Supplied material:
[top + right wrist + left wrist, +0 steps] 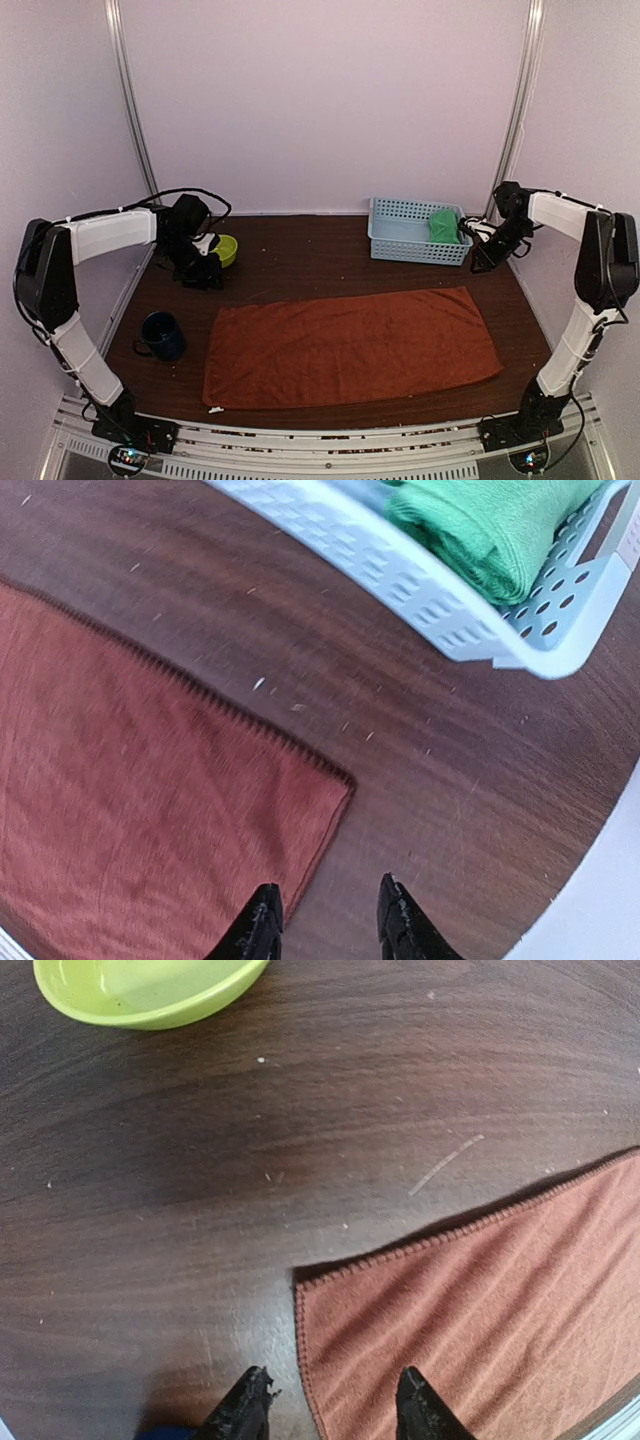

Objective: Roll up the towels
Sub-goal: Pick up the towel from the center of the board.

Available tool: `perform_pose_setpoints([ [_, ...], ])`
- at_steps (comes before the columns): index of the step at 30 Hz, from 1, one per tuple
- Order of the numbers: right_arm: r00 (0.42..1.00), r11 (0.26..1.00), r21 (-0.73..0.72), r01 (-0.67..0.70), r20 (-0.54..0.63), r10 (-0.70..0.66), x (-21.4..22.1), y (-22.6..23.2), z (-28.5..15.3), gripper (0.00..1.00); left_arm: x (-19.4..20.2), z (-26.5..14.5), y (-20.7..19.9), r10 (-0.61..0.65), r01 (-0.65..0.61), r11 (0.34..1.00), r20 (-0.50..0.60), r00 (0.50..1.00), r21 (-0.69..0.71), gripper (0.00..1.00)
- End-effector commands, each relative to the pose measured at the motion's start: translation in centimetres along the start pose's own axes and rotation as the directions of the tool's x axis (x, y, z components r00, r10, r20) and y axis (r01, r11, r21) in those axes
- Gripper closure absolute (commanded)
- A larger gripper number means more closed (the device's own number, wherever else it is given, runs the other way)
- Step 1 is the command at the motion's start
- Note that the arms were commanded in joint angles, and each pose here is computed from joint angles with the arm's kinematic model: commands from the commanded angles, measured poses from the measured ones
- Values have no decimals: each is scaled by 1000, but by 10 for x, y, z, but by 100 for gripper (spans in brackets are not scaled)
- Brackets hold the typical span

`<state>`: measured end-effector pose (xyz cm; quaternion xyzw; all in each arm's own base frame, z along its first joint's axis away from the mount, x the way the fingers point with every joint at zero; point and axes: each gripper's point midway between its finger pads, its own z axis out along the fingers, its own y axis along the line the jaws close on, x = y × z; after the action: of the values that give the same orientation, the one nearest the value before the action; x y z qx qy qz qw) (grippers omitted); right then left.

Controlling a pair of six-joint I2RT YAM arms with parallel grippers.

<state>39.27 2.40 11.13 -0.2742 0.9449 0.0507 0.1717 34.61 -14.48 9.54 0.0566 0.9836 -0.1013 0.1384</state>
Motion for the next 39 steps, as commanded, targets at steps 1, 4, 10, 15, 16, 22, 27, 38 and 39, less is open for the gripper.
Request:
perform_pose_setpoints([
  [1,991,992,-6,-127,42,128,-21,-19,26,65,-14,14,0,54,-58,995,44,998,79,54],
  [4,986,986,-22,-164,11,164,-20,-24,48,65,-12,26,3,47,-51,992,36,998,116,54],
  [10,981,980,-54,-191,-36,189,-15,-25,76,63,-5,41,8,74,-76,989,17,997,125,54],
  [15,977,978,-50,-203,-71,199,-3,-22,83,62,4,52,10,85,-83,987,-8,996,135,46],
  [16,977,977,-50,-205,-77,201,-1,-21,84,61,5,54,11,85,-82,987,-11,996,135,45],
  [22,973,975,-73,-212,-106,204,9,-13,87,62,8,59,19,73,-71,991,-12,997,115,49],
  [27,972,974,-82,-212,-121,202,18,-6,84,61,6,61,23,68,-68,993,4,998,101,53],
  [38,966,970,-89,-224,-150,210,34,2,91,61,15,74,12,91,-85,979,-23,996,188,63],
  [39,966,970,-93,-225,-153,210,34,3,92,62,17,73,11,94,-88,978,-25,995,191,65],
])
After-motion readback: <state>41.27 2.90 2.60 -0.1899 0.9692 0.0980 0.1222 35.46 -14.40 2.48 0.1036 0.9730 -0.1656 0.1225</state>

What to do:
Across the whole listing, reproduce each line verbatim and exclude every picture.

Task response:
[top + right wrist + left wrist, +0 steps] 

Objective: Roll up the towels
Sub-goal: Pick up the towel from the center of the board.

Available tool: `perform_pose_setpoints([ [_, ...], ])`
- at_steps (comes before the columns): index of the step at 30 Hz, from 1, one per tuple
- Order of the numbers: right_arm: r00 (0.42..1.00), r11 (0.26..1.00), r21 (-0.73..0.72), r01 (-0.67..0.70), r20 (-0.54..0.63), r10 (-0.70..0.66), x (-21.4..22.1), y (-22.6..23.2), z (-28.5..15.3), gripper (0.00..1.00); left_arm: x (-19.4..20.2), z (-26.5..14.5), y (-20.7..19.9), r10 (-0.61..0.65), r01 (-0.65..0.61), r11 (0.34..1.00), r20 (-0.50..0.60), r00 (0.50..1.00), r21 (-0.69..0.71), gripper (0.00..1.00)
- End-effector commands, each relative to the pose measured at the motion's start: translation in centimetres along the start pose's own axes and rotation as the directions of the tool's x axis (x, y, z components r00, r10, r20) and y axis (r01, r11, r21) in those axes
- Gripper closure absolute (commanded)
- A larger gripper number means more closed (the device's own number, wherever else it is given, runs the other way)
- Step 1 is the command at the motion's start
- Note that the arms were commanded in joint angles, and each pose here is computed from joint angles with the arm's kinematic model: commands from the commanded angles, measured poses from the measured ones
- Values have no decimals: each is scaled by 1000, but by 10 for x, y, z, but by 100 for gripper (spans in brackets are not scaled)
- Brackets hold the typical span

`<state>`: measured end-effector pose (xyz cm; quaternion xyzw; all in each arm's own base frame, z along its first joint's axis away from the mount, x the way the fingers point with every joint at zero; point and axes: each gripper's point midway between its finger pads, its own z axis out along the fingers, its own y axis along the line the jaws close on, x = y × z; after the action: of the values that give the same orientation, the one nearest the value before the action; x y z qx qy qz qw) (grippers omitted); right then left.

Controlling a pair of six-joint I2RT YAM arms with parallel grippers.

<state>39.27 2.40 11.13 -0.2742 0.9449 0.0507 0.1717 34.61 -14.48 9.54 0.0566 0.9836 -0.1013 0.1384</state>
Motion for the next 39 steps, as commanded, targets at steps 1, 4, 10, 15, 16, 22, 27, 38 and 39, less is open for the gripper.
Request:
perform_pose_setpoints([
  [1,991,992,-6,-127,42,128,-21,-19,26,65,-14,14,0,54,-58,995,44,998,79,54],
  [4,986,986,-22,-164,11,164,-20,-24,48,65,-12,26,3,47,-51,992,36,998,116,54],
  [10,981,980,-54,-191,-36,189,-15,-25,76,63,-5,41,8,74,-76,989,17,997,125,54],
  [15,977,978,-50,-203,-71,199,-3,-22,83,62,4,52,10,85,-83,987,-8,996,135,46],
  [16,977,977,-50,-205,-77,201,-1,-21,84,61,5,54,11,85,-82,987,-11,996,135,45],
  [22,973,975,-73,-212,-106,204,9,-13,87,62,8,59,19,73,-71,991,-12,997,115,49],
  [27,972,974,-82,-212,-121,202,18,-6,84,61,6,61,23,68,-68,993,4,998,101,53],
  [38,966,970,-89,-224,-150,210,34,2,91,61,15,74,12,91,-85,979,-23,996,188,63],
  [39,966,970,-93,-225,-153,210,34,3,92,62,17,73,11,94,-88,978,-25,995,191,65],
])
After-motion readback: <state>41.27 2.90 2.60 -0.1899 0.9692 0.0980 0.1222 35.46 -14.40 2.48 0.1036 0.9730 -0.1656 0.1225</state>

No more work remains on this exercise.